The 1985 Southern 500 was a NASCAR Winston Cup Series race that took place on September 1, 1985, at Darlington Raceway in Darlington, South Carolina. It was race number 20 of 28 of the 1985 NASCAR Winston Cup Series season. Bill Elliott made history by winning the race and with it the Winston Million bonus; it was then the richest single race payday in motorsports history.

==Background==
Darlington Raceway, nicknamed by many NASCAR fans and drivers as "The Lady in Black" or "The Track Too Tough to Tame", is a race track built for NASCAR racing located near Darlington, South Carolina. It is of a unique, somewhat egg-shaped design, an oval with the ends of very different configurations, altered to accommodate the resident landowner who didn’t want his nearby minnow pond disturbed. This situation makes it very challenging for the crews to set up their cars' handling in a way that will be effective at both ends.

The track is a four-turn 1.366 mi oval. The track's first two turns are banked at twenty-five degrees, while the final two turns are banked two degrees lower at twenty-three degrees. The front stretch (the location of the finish line) and the back stretch is banked at six degrees. Darlington Raceway can seat up to 60,000 people.

Layout of Darlington Raceway, the track where the race was held.
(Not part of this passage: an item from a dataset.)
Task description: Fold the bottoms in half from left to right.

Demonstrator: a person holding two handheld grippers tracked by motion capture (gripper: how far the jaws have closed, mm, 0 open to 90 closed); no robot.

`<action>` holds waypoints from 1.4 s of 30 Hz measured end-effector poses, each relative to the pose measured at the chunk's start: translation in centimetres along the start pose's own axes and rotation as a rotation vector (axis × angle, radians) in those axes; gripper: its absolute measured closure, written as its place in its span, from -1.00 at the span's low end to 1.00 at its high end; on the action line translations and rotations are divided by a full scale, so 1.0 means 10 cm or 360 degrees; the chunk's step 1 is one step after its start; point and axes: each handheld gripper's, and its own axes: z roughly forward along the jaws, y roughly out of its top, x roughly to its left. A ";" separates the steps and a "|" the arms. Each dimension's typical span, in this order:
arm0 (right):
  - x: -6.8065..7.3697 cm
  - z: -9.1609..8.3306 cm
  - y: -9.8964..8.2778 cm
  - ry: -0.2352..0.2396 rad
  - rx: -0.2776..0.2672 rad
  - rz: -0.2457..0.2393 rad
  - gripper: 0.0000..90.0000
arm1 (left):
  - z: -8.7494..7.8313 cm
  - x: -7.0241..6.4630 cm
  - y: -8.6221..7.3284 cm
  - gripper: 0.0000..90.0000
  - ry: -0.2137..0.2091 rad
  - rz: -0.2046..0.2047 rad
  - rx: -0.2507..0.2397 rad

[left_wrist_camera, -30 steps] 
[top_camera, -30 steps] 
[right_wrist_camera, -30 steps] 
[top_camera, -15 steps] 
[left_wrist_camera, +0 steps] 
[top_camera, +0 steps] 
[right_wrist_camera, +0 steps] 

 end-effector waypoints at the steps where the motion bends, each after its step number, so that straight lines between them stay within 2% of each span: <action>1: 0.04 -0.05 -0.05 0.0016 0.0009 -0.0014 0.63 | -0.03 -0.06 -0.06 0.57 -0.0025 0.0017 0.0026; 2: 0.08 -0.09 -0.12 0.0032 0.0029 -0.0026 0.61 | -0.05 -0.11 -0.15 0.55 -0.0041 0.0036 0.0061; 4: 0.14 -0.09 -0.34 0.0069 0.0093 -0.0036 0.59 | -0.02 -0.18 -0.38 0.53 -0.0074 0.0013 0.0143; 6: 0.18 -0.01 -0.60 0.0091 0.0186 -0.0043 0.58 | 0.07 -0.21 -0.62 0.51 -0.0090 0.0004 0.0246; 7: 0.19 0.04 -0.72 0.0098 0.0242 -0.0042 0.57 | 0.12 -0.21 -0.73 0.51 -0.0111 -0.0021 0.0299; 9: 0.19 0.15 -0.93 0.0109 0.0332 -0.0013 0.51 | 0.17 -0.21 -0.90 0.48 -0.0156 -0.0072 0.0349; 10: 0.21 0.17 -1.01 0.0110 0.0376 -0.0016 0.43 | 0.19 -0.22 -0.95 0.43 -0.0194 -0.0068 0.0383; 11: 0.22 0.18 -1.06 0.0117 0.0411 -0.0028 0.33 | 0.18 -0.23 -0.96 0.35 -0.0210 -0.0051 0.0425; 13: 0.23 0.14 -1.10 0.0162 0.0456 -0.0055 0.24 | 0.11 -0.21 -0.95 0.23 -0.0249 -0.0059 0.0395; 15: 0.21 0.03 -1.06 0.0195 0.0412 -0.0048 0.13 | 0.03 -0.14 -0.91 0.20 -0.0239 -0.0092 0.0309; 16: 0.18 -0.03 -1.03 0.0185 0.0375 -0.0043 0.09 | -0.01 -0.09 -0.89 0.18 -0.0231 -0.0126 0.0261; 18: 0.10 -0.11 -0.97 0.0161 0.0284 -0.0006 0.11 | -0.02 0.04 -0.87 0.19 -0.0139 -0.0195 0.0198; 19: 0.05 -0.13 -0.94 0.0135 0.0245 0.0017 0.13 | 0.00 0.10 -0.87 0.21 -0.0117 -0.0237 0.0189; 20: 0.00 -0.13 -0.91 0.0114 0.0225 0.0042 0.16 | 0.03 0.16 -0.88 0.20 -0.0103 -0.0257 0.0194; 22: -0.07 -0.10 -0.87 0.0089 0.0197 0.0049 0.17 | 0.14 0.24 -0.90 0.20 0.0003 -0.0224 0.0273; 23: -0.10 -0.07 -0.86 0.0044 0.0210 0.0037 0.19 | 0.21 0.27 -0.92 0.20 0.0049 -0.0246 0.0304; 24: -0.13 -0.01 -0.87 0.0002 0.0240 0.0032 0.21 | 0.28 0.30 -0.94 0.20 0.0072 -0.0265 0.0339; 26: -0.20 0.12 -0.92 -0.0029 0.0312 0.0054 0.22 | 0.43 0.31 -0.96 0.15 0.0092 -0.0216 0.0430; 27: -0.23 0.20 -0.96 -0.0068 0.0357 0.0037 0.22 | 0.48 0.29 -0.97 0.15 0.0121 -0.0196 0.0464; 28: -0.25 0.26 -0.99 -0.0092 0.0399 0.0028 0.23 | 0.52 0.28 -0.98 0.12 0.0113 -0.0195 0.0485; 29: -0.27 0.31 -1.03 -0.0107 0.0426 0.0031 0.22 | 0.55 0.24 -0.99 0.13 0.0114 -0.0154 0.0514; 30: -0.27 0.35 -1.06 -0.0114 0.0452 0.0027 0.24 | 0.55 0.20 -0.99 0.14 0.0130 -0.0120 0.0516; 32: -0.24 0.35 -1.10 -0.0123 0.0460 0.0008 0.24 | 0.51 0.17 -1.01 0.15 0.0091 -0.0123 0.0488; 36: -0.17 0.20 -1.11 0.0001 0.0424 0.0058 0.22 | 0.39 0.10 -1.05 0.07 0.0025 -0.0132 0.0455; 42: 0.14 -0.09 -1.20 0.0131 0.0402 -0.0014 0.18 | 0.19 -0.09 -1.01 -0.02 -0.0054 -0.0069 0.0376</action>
Darlington has something of a legendary quality among drivers and older fans; this is probably due to its long track length relative to other NASCAR speedways of its era and hence the first venue where many of them became cognizant of the truly high speeds that stock cars could achieve on a long track. The track allegedly earned the moniker The Lady in Black because the night before the race the track maintenance crew would cover the entire track with fresh asphalt sealant, in the early years of the speedway, thus making the racing surface dark black. Darlington is also known as "The Track Too Tough to Tame" because drivers can run lap after lap without a problem and then bounce off of the wall the following lap. Racers will frequently explain that they have to race the racetrack, not their competition. Drivers hitting the wall are considered to have received their "Darlington Stripe" thanks to the missing paint on the right side of the car.

==Race summary==
Dale Earnhardt had the dominant car of the race but on lap 317 he spun which not only brought out the caution flag but also damaged his engine which led to him dropping out of the race. Cale Yarborough led until his car started billowing smoke from his power steering leading to one of the race's last caution flags leaving Bill Elliott in the lead and claiming the Winston Million.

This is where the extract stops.